Assignment: From the data underneath, reproduce exactly the stretch that begins at the line with "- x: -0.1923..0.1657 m" and ends after the line with "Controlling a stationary".

══ Records shown ══

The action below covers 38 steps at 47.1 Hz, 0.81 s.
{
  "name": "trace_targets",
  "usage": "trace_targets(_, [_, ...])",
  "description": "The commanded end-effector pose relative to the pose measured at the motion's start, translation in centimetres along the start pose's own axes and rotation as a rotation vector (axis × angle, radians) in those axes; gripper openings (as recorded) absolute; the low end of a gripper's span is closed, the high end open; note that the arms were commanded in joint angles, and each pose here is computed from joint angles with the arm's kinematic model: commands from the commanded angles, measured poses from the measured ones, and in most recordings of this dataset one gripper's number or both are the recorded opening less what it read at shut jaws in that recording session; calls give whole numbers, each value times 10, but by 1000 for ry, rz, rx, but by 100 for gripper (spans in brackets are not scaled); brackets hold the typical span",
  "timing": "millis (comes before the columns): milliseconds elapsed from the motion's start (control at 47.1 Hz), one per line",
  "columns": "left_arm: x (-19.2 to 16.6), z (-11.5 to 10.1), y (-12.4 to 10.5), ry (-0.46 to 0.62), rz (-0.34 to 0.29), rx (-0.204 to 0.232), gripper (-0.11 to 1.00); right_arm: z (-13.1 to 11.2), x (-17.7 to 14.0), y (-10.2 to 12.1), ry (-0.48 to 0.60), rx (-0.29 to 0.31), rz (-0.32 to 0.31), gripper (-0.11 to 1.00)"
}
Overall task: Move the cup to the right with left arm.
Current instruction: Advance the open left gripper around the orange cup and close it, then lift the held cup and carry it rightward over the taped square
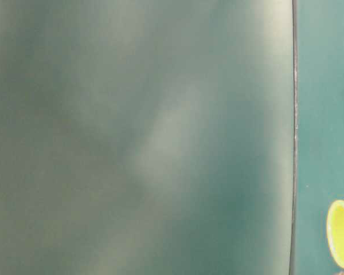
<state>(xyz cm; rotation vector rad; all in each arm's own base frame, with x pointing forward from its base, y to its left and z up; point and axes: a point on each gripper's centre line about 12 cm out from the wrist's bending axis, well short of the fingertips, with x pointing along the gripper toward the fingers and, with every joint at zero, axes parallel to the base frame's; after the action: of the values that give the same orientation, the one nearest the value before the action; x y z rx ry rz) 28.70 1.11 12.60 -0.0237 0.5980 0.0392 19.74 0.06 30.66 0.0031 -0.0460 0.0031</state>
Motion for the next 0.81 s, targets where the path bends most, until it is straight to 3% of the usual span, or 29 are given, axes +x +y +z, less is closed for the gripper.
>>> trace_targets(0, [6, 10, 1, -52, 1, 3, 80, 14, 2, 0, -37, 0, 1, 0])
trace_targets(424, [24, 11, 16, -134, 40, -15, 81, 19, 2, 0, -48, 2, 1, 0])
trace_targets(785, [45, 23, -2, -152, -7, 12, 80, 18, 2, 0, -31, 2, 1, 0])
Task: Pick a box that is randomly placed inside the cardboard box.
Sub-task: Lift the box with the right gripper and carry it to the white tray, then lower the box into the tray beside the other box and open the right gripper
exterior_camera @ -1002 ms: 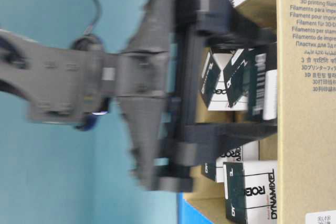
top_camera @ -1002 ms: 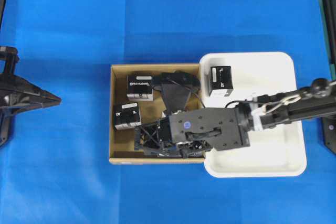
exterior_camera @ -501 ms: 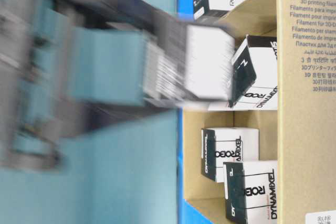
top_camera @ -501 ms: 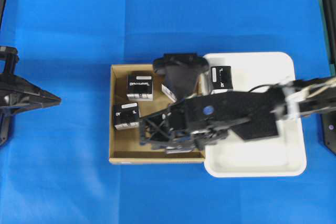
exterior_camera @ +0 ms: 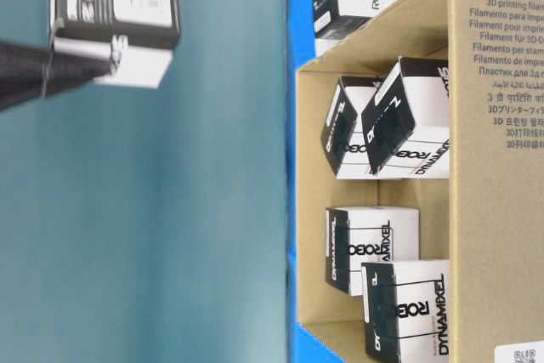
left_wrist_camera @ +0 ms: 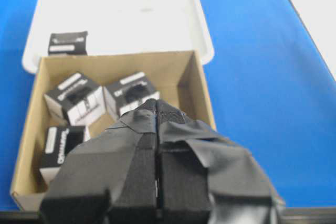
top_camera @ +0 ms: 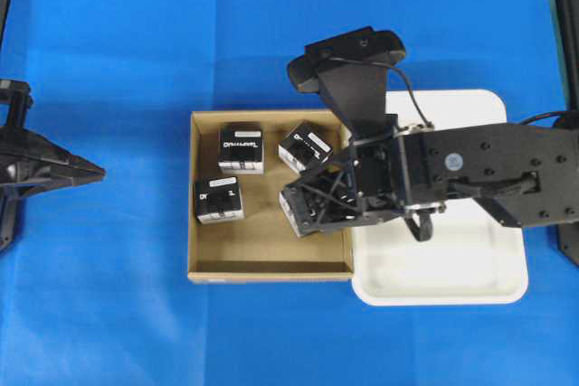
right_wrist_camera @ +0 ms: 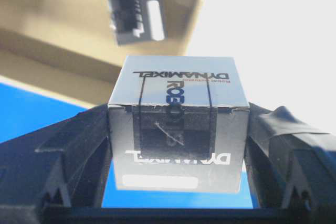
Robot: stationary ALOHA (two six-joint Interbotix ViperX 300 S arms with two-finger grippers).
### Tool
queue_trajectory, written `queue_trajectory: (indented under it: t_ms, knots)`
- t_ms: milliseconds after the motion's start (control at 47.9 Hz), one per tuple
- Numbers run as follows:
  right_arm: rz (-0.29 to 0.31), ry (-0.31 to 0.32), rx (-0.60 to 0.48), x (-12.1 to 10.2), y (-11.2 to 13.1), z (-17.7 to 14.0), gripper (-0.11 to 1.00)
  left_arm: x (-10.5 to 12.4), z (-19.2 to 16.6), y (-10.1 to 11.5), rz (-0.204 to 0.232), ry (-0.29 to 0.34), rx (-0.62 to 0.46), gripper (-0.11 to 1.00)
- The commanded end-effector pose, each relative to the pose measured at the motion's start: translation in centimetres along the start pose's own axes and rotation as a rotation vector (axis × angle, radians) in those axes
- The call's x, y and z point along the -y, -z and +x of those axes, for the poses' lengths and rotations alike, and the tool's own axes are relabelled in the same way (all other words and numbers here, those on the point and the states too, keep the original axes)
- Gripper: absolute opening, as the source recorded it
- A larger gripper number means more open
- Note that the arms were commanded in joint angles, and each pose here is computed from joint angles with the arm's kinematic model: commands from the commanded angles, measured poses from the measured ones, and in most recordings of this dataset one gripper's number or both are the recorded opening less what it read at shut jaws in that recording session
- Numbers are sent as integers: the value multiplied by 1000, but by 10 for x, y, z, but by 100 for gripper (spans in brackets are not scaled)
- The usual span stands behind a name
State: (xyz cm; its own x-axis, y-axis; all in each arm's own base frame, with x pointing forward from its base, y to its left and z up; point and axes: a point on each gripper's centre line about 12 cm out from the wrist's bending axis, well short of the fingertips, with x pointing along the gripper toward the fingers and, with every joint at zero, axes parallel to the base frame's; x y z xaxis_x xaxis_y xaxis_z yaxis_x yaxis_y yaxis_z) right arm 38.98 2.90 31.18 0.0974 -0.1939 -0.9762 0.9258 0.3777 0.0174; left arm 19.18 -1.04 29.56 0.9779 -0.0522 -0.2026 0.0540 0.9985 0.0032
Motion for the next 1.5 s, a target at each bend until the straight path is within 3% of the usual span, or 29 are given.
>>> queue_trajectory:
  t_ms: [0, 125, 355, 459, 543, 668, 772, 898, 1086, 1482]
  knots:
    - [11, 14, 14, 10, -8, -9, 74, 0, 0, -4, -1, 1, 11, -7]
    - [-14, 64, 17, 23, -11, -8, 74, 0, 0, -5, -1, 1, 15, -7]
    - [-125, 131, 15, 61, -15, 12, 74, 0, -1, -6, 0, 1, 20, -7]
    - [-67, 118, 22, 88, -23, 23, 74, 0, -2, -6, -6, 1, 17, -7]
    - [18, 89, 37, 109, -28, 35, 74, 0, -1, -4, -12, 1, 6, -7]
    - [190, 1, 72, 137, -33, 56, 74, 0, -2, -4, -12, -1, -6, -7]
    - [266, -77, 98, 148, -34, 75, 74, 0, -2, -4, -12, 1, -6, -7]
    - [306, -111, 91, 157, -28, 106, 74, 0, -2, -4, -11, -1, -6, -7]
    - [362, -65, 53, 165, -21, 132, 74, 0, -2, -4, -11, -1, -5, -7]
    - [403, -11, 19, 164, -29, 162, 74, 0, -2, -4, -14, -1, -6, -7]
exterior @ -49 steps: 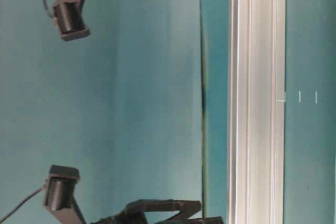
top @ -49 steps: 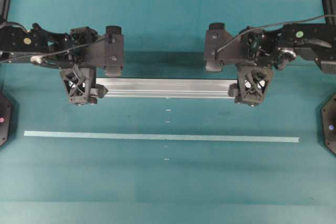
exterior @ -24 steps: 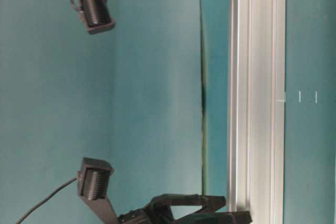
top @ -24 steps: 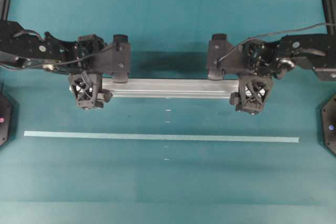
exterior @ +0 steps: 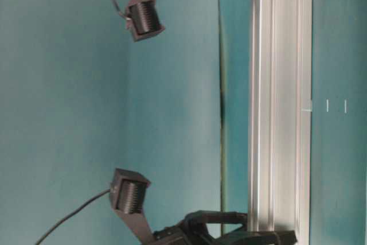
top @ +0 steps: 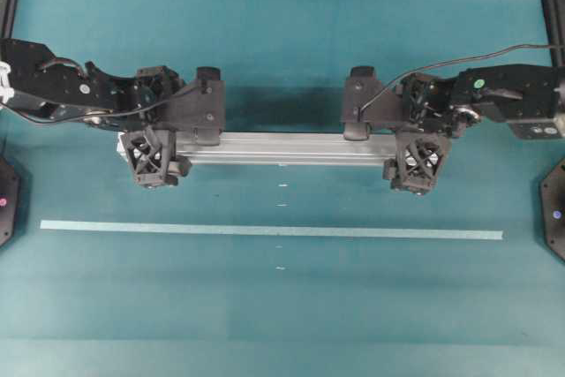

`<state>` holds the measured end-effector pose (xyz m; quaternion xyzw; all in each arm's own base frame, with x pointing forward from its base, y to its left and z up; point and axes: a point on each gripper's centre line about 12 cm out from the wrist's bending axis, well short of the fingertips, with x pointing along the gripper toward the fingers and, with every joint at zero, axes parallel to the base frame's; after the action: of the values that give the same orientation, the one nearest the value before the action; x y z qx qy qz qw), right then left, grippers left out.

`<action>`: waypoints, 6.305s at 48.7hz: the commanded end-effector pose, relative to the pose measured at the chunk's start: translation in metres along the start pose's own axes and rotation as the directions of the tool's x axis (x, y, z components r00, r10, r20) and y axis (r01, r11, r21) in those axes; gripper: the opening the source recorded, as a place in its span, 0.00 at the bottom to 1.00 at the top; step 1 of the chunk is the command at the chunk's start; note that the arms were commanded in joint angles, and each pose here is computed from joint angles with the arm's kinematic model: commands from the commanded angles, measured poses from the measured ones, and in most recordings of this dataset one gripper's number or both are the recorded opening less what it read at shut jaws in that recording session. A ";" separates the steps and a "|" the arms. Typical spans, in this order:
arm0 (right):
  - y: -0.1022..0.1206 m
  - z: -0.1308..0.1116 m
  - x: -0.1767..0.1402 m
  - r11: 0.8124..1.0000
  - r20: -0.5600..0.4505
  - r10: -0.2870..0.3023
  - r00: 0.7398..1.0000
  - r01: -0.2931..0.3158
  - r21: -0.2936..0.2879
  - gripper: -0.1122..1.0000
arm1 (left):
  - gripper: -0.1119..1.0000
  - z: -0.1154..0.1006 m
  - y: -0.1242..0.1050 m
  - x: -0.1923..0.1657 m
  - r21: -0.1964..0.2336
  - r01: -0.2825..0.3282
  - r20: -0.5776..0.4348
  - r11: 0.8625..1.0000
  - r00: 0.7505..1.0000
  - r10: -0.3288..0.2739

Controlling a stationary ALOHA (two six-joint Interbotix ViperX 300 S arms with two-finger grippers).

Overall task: Lift the metal rail with both hands and move it towards you.
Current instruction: 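Close both grippers on the rail ends, then lift the rail with both grippers and raise it upward, then carry the held rail toward the front edge with both grippers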

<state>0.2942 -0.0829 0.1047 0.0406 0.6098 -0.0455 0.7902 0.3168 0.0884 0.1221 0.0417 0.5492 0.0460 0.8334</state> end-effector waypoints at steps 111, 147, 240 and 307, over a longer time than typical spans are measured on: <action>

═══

Task response:
  - x: -0.1923..0.1657 m
  - r21: -0.1964..0.2336
  - r01: -0.2825..0.3282
  - r20: -0.5776..0.4348
  - r11: 0.8625..1.0000
  - r00: 0.7505..1.0000
  - r10: -0.3288..0.2739

Controlling a stationary ALOHA (two six-joint Interbotix ViperX 300 S arms with two-finger grippers).

No additional output will be given.